# WORK TO COMPLETE
Give back the listing in full and exactly, leaving out the images.

# MATERIAL PROVIDED
****************
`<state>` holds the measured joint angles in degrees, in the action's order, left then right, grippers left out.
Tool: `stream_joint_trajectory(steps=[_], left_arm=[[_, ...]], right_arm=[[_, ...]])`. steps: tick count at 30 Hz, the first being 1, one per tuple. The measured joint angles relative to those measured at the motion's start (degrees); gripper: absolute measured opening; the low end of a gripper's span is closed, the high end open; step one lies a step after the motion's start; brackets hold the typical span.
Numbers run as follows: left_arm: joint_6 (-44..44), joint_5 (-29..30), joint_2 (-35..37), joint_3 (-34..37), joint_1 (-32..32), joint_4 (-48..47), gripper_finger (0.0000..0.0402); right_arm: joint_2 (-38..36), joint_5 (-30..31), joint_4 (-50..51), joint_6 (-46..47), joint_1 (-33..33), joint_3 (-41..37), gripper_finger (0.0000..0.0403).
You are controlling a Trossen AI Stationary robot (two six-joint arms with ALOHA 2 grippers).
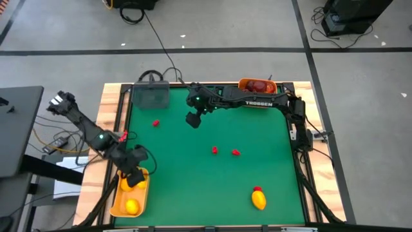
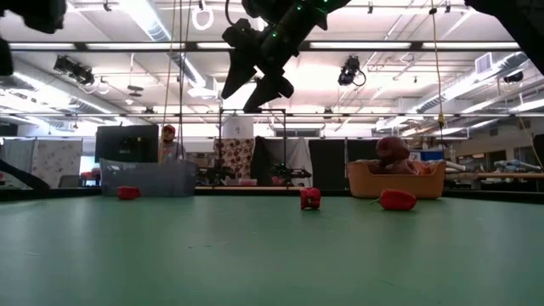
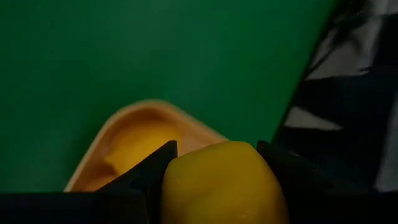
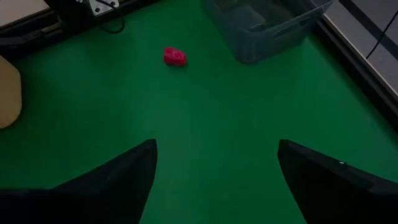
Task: Sort produce into baskets
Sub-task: Put the lemon into the yellow bin
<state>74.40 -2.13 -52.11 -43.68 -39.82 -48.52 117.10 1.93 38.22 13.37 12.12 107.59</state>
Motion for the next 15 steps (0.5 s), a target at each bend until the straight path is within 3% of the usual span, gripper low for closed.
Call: stream_joint_trajectory(steps=[10,15], left_arm=[[7.6,-1.6,-9.5,0.0,-6.0,-0.6,0.0216],[10.6,-0.8,-11.6,0.0,-8.1,-0.6,0.0245]], right_arm=[[0.0,0.6,-0.4,0.4,-1.3,0.0,0.0345],[0.0,0.4,-0.4,0.3,-1.9,0.0,0.0345]])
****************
# SOLUTION TO THE PROBLEM
`<state>` holds the measured joint angles in degrees, in the action's order, left then right, grippers left out.
Tool: `stream_joint_trajectory(steps=[_], left_arm=[[_, ...]], right_arm=[[_, ...]])`. steps: tick count at 30 Hz, the first being 1, one per tuple. The measured joint angles relative to those measured at the motion's start (degrees); gripper: absolute measured opening; the low end of a gripper's span is closed, the high end open; step one lies a step after the motion's start; brackets hold the typical span.
Numbers run as follows: left_arm: joint_6 (-44..44), joint_5 (-29..30), joint_2 (-35..37), joint_3 (-34..37), joint_1 (-32..32), joint_4 (-48..47), gripper_finger (0.0000..0.0402); right_arm: joint_2 (-38..36), joint_5 (-30..31), joint_4 (-50..51), joint_6 (-46..47), joint_1 (-33..33), joint_3 (-41..37), gripper_finger (0.0000..0.0403).
You are controlling a Trossen AI Stationary robot (two six-joint arms with ALOHA 2 grippers).
Task: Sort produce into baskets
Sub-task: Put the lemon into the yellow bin
<state>74.40 -2.13 -52.11 -43.68 -39.82 -48.52 117.10 1.93 38.22 13.37 12.12 107.59</state>
Motion for the next 15 steps (0.5 s), a target at each bend until the straight path is within 3% of the usual span, gripper low for closed.
Call: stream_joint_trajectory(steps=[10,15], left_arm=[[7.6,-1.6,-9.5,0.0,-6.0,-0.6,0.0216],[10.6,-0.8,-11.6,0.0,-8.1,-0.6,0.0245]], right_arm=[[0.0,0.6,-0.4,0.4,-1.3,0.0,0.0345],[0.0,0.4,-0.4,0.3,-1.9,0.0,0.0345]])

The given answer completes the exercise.